Paris, le 7 mars 2019

Dans un jugement ahurissant, la Ville de Paris a été condamnée à payer 10 000 euros d’amende à la plateforme de location de meublés touristiques Airbnb, à qui elle reprochait la publication d’annonces illégales.

On ne combat pas un géant mondial de la location touristique avec des déclarations intempestives, une épée de bois et de grands moulinets avec les bras. La plainte de la Ville de Paris contre Airbnb comme contre les propriétaires s’est perdue dans le labyrinthe juridique créé par la succession de dispositifs censés encadrer la location abusive de meublés touristiques : loi pour une République numérique de 2016, loi ELAN de 2018 et jurisprudence de la Cour de Cassation en novembre dernier.

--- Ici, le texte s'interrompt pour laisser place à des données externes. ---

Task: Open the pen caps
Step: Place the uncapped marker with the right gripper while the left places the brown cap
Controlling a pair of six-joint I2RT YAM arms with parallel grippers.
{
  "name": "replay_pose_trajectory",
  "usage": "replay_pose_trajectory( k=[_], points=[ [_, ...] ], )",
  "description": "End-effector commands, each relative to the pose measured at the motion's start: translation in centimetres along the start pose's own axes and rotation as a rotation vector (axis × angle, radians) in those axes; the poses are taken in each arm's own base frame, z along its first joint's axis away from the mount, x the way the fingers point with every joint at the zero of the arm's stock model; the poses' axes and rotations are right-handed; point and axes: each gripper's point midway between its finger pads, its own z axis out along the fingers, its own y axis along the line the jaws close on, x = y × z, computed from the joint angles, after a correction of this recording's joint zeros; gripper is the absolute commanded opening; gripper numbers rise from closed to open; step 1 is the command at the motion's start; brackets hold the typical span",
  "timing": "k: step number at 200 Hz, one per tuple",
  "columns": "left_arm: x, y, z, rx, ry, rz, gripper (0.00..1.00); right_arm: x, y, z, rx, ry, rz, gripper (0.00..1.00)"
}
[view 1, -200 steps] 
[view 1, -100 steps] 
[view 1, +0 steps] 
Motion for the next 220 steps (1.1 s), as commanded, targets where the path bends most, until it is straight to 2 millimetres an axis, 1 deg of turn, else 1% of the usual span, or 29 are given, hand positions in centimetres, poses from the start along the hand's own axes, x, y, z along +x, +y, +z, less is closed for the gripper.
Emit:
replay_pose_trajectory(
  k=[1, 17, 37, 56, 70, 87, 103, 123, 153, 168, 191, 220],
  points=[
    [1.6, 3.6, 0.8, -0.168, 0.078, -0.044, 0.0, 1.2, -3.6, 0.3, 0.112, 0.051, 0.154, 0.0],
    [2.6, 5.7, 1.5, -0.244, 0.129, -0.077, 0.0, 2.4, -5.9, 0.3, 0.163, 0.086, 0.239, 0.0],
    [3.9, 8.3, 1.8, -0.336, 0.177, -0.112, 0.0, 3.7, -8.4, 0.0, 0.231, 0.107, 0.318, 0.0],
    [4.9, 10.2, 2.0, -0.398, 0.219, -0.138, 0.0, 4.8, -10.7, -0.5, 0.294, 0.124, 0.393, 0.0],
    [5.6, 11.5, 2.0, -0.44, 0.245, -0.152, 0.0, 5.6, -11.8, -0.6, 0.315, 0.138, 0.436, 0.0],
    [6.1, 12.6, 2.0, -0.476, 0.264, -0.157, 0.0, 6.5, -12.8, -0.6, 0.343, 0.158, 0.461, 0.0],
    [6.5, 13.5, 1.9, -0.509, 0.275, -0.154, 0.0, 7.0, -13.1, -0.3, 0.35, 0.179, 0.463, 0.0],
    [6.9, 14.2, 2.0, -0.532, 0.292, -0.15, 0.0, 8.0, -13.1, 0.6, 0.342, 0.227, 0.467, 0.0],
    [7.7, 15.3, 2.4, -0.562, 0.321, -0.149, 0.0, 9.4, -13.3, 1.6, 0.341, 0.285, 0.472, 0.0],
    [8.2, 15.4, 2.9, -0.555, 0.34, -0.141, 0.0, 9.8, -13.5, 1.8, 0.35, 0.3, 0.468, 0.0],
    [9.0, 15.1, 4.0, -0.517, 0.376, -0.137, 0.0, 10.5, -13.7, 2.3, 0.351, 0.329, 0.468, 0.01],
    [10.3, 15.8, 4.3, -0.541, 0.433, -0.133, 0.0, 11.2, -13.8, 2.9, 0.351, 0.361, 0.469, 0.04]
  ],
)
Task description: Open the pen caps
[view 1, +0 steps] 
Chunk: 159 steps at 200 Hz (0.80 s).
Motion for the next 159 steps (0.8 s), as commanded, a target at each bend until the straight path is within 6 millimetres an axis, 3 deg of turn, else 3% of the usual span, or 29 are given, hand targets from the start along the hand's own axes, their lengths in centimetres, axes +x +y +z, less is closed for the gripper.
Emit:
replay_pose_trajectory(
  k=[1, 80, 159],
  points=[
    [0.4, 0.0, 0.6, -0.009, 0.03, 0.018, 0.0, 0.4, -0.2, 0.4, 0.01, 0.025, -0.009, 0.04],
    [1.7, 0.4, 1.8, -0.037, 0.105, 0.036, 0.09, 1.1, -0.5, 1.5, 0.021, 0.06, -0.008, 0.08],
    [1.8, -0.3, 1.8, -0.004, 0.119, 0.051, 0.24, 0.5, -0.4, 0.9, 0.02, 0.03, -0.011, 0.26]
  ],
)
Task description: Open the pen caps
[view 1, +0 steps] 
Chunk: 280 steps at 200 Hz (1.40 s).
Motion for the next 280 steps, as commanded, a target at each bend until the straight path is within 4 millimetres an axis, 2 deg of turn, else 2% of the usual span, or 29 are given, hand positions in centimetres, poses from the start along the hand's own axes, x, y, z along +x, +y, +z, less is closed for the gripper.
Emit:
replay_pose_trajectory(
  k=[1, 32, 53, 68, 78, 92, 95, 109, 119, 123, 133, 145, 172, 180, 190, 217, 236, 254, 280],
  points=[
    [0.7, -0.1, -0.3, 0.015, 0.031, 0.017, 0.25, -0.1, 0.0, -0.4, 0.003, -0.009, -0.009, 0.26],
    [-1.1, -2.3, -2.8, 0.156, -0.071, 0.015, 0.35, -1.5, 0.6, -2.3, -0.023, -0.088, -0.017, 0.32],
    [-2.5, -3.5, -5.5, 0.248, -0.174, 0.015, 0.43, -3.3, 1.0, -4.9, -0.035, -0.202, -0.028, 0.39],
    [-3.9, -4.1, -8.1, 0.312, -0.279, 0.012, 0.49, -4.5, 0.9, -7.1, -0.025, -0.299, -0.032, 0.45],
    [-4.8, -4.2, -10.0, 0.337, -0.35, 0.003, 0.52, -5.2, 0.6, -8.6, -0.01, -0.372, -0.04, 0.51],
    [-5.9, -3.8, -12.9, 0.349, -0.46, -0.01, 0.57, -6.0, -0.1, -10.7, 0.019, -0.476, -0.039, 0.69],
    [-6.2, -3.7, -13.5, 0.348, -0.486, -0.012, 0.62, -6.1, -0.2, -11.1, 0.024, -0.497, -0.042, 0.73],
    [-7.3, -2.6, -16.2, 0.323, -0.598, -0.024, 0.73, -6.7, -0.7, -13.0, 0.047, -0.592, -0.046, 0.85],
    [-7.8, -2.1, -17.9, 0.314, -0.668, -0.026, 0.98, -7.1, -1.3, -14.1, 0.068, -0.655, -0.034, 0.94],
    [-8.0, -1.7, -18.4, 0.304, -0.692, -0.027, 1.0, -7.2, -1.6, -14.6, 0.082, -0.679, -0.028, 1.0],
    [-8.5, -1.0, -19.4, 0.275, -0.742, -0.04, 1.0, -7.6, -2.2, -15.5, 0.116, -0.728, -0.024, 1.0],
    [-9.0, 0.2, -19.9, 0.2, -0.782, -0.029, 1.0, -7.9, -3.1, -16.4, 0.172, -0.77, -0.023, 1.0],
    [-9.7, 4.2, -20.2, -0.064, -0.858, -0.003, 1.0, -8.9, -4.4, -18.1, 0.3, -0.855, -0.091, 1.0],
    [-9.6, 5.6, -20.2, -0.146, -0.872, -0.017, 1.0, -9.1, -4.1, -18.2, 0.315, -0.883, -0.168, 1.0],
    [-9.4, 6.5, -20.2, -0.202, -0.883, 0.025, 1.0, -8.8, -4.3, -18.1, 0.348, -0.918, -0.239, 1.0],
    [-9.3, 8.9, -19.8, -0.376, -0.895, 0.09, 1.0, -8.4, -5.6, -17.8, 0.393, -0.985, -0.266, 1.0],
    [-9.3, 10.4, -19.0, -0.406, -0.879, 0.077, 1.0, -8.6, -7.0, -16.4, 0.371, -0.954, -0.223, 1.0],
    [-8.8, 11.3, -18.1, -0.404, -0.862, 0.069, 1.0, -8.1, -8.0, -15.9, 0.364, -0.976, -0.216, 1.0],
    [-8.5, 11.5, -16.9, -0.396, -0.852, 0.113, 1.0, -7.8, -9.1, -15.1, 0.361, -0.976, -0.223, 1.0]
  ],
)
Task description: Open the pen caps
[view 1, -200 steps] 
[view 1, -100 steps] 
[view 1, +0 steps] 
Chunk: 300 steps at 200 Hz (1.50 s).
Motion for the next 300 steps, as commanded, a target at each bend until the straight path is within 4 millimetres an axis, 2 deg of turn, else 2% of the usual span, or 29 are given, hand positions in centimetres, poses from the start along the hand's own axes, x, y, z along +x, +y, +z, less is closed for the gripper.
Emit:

Penser que ces arguments juridiques, encore inadaptés pour un véritable contrôle des locations de meublés touristiques, suffiraient relève de l’angélisme ou de l’hypocrisie, qui laisserait penser qu’on combat avec vigueur et détermination ces pratiques alors qu’on sait les arguments trop courts.

Le groupe UDI-MoDem regrette qu’à chacune des époques où la loi ait été faite, l’adjoint au logement Ian Brossat n’ait pas mis son influence au service d’une véritable délégation de pouvoir à la collectivité ou à la Métropole, pour réguler, contrôler et sanctionner ces pratiques commerciales abusives.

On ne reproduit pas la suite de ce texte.